[Dataset entries]

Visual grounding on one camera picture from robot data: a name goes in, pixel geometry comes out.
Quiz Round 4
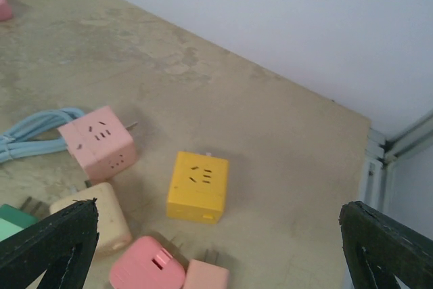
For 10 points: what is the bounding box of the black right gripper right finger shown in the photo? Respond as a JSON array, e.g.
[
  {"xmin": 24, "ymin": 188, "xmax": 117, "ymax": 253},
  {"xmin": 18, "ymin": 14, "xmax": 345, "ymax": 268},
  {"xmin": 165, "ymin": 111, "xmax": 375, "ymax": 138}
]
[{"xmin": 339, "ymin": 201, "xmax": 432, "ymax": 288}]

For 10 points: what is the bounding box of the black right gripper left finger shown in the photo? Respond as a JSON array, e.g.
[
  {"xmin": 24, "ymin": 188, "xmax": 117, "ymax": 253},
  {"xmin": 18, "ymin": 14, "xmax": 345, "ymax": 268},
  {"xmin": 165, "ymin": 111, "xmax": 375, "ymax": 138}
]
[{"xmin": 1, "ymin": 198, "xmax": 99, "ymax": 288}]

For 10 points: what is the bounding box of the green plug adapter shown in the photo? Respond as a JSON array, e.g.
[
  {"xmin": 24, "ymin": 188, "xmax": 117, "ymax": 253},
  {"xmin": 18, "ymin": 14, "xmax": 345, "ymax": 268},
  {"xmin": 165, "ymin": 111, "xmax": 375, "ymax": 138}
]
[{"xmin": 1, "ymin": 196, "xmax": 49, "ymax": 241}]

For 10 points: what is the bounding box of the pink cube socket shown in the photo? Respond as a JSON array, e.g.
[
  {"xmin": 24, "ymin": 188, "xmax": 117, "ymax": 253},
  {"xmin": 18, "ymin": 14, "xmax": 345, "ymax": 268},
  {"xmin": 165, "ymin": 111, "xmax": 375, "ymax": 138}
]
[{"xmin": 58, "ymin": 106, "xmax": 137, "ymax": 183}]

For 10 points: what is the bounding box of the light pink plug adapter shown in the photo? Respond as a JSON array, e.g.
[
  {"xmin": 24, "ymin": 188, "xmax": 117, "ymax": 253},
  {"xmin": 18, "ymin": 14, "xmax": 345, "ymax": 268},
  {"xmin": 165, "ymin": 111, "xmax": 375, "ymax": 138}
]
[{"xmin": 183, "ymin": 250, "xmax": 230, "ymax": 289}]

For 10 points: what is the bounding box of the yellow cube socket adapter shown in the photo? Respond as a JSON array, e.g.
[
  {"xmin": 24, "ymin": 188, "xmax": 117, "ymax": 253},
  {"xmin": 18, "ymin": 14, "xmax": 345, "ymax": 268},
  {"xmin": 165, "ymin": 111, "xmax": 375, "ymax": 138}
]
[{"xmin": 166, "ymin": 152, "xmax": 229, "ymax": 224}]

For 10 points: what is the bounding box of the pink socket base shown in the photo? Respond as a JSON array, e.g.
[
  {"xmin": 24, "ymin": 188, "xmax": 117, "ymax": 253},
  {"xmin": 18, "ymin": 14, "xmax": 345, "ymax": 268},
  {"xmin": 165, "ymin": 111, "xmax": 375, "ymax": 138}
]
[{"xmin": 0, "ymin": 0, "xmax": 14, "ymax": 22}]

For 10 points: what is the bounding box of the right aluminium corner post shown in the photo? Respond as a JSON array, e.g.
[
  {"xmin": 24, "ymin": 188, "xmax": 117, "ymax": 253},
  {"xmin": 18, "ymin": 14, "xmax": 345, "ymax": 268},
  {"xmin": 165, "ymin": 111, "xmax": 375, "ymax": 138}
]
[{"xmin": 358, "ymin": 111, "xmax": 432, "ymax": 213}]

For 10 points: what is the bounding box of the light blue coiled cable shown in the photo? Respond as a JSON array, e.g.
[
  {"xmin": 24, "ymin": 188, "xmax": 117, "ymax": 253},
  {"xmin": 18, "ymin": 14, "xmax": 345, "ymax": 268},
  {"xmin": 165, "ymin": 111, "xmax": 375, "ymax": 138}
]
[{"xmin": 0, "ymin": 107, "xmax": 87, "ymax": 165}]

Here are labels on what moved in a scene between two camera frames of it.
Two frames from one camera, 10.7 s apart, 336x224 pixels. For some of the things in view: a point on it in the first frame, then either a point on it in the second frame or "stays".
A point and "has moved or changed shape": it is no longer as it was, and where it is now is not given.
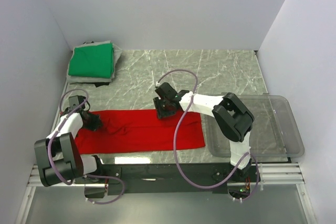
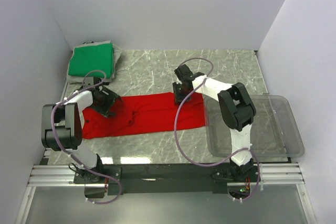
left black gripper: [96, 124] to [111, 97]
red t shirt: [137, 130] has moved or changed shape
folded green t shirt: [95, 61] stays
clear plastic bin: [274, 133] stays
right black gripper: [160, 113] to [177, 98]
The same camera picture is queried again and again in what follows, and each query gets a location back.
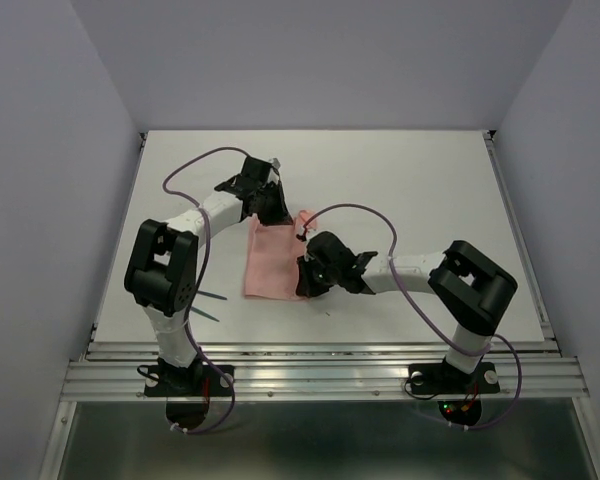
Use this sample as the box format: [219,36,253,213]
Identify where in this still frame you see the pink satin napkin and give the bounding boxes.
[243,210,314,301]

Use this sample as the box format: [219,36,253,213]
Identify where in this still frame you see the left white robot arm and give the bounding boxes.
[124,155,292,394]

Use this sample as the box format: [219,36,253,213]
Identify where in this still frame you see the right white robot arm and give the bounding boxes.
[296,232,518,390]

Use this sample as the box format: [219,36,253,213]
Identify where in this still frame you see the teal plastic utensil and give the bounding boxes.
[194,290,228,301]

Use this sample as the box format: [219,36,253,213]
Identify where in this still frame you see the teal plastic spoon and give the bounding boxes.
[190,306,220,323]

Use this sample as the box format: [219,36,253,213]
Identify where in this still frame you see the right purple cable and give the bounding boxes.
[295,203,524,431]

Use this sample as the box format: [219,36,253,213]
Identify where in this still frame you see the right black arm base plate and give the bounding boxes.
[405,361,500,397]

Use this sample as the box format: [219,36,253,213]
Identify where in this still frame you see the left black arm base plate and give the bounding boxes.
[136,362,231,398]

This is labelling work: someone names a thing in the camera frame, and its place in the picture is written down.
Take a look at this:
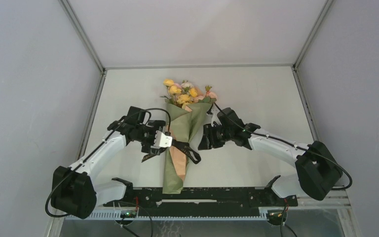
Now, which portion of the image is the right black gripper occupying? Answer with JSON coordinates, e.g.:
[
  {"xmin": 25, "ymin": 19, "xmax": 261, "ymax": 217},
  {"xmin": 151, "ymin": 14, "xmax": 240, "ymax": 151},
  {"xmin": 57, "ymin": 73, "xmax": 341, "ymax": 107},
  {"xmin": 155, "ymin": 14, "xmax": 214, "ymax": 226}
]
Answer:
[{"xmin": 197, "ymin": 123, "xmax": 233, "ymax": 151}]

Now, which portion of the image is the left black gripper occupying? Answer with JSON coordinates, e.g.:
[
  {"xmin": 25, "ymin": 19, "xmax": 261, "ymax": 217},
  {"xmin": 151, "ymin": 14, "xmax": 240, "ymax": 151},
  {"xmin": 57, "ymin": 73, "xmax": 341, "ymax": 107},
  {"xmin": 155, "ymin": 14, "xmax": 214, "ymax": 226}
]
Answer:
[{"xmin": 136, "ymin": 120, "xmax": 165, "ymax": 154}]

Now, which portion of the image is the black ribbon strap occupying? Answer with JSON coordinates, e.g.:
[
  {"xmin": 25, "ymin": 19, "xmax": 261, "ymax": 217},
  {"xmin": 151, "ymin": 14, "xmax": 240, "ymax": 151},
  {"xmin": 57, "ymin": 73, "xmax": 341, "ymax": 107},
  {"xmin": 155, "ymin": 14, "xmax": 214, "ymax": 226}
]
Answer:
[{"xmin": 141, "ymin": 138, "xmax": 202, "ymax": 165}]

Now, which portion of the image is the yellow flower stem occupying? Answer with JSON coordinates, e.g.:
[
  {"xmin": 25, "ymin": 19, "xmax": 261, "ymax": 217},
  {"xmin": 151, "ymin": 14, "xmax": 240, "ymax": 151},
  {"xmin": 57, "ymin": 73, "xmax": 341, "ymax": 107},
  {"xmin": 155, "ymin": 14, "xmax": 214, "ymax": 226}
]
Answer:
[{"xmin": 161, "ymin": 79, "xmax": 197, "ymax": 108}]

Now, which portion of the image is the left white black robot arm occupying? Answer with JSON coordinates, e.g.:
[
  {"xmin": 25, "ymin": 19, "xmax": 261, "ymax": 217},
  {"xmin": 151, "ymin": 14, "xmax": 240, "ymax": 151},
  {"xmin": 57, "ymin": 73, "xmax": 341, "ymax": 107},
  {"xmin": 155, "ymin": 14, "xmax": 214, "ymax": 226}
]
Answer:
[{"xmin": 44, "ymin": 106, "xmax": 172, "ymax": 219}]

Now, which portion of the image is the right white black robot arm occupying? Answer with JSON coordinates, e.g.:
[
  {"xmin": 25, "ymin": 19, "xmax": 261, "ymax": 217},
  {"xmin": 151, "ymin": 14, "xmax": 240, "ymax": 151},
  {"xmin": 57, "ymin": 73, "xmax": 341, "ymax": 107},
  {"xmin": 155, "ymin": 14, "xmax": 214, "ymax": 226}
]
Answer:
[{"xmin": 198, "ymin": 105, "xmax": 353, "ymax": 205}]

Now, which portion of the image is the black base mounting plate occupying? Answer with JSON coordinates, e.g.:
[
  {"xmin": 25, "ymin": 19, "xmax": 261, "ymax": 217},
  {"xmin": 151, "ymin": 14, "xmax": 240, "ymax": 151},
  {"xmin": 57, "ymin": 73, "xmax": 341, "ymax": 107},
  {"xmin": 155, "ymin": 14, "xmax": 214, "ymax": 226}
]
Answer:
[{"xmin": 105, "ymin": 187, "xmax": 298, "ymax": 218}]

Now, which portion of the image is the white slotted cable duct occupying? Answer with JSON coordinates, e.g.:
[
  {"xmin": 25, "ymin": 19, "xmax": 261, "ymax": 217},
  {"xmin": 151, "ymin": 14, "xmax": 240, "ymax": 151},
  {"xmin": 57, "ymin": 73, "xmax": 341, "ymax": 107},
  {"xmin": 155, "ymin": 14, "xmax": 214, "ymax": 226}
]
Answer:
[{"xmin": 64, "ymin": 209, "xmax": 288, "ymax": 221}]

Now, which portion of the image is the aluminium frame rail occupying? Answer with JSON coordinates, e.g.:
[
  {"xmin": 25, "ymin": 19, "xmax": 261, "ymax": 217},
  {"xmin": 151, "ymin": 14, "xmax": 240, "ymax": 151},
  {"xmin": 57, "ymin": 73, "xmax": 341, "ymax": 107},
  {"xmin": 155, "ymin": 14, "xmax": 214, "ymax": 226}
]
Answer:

» **WHAT YOU SHOULD DO**
Wherever the word "aluminium" appears in the entries above, copy that line.

» **RESPONSE AREA**
For 10 points: what is the bounding box of the right aluminium corner post shown in the photo? Respond as a JSON array, e.g.
Now, which portion of the image is the aluminium frame rail occupying? Answer with JSON coordinates, e.g.:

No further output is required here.